**What the task requires**
Your output should be the lines from the one that contains "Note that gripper" to the end of the listing, transcribed exactly. Include nothing else.
◆ ◆ ◆ ◆
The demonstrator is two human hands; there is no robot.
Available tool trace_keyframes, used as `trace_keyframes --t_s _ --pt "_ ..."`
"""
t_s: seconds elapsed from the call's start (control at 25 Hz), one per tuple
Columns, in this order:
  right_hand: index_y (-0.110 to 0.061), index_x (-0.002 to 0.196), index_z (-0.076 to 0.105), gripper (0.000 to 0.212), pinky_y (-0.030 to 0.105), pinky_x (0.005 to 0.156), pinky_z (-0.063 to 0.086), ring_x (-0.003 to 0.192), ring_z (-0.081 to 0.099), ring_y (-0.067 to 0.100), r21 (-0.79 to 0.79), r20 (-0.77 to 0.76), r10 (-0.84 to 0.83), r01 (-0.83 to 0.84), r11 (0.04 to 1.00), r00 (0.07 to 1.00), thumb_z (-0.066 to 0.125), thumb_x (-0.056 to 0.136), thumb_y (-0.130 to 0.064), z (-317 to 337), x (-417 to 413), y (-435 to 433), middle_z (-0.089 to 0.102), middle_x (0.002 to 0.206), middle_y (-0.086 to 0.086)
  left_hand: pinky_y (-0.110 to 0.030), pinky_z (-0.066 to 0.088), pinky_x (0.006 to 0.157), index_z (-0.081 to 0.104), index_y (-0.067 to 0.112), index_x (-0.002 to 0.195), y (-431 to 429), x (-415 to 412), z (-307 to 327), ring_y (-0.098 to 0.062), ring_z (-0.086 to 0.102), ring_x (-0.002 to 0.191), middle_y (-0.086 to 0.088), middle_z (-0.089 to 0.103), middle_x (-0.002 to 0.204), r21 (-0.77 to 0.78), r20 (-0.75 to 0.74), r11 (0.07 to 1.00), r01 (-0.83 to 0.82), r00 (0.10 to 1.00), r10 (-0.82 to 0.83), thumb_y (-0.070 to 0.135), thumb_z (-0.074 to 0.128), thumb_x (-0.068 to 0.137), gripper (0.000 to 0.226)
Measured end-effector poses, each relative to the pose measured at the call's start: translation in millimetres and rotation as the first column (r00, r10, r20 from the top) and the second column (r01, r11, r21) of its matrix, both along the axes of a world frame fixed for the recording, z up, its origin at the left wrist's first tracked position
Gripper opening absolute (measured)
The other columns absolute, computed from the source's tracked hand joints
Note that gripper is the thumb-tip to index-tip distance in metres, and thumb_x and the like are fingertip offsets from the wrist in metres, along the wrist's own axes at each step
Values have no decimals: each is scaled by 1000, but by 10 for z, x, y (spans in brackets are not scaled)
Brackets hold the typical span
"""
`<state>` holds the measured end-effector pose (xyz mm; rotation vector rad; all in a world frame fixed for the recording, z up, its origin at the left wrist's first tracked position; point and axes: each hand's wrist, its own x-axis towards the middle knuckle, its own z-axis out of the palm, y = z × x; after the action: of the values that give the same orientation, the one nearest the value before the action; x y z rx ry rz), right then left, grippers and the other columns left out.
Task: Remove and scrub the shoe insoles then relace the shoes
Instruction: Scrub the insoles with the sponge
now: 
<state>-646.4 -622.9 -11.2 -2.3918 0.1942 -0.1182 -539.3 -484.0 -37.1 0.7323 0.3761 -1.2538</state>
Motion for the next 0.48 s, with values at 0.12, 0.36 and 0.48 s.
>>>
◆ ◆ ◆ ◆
**Solution for this exercise**
Note that gripper is the thumb-tip to index-tip distance in metres, and thumb_x and the like are fingertip offsets from the wrist in metres, along the wrist's own axes at each step
Values have no decimals: each is scaled by 1000, but by 10 for z, x, y (spans in brackets are not scaled)
Brackets hold the typical span
"""
`<state>` holds the measured end-effector pose (xyz mm; rotation vector rad; all in a world frame fixed for the recording, z up, its origin at the left wrist's first tracked position; point and axes: each hand's wrist, its own x-axis towards the middle knuckle, its own z-axis out of the palm, y = z × x; after the action: of the values that give the same orientation, the one nearest the value before the action; x y z rx ry rz), right then left, grippers and the other columns left out.
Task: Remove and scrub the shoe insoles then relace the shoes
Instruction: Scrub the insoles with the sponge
now: 
<state>-646.4 -622.9 -11.2 -2.3918 0.1942 -0.1182 -539.3 -484.0 -37.1 0.7323 0.3761 -1.2538</state>
Motion for the next 0.48 s, with values at 0.12, 0.36 and 0.48 s.
>>>

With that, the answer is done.